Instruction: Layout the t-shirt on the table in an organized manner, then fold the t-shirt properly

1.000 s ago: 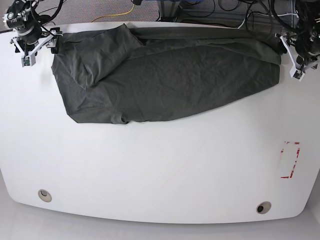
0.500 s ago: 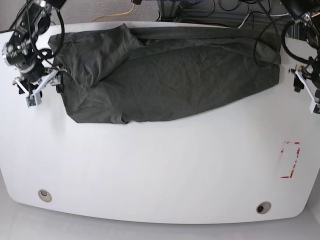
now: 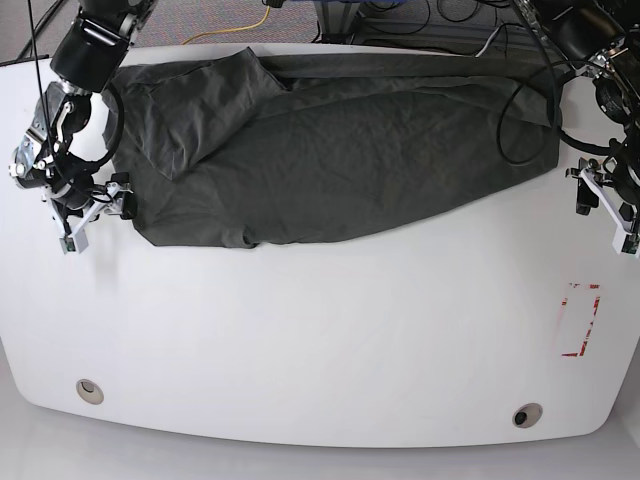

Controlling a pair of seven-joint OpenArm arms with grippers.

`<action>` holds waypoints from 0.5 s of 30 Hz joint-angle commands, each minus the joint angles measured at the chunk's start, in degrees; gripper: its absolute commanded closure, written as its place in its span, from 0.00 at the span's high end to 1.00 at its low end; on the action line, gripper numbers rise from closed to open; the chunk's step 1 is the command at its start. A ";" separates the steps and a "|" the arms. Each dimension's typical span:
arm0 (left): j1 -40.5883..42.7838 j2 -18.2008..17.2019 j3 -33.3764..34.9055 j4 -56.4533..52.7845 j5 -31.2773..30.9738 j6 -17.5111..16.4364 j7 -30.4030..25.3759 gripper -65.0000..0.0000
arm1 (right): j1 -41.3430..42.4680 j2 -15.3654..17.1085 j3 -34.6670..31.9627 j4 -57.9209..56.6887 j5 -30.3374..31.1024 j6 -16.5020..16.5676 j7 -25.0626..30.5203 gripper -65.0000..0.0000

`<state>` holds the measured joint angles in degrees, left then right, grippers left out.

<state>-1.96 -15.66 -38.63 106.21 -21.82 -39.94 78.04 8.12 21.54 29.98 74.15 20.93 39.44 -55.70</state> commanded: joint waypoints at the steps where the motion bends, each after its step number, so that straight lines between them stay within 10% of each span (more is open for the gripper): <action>1: -0.55 -0.38 -0.27 -0.85 -0.20 -0.06 -0.63 0.63 | 2.30 1.45 -2.24 -2.19 1.36 0.56 3.17 0.70; 15: -0.11 -0.47 -0.62 -3.31 -0.11 -0.06 -0.81 0.63 | 6.08 1.10 -7.34 -9.05 1.53 0.56 5.02 0.70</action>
<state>-1.52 -14.90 -38.96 102.19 -21.65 -39.94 78.02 12.75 21.74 22.85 64.90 21.39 39.66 -51.40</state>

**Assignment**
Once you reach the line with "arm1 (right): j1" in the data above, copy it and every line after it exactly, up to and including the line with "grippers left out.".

**Solution to this task**
arm1 (right): j1 -41.3430..42.4680 j2 -15.3654..17.1085 j3 -34.6670..31.9627 j4 -57.9209..56.6887 j5 -30.3374..31.1024 j6 -16.5020..16.5676 j7 -25.0626..30.5203 gripper -65.0000..0.0000

`<state>` holds the measured joint angles in degrees, left then right, grippers left out.

That completes the answer.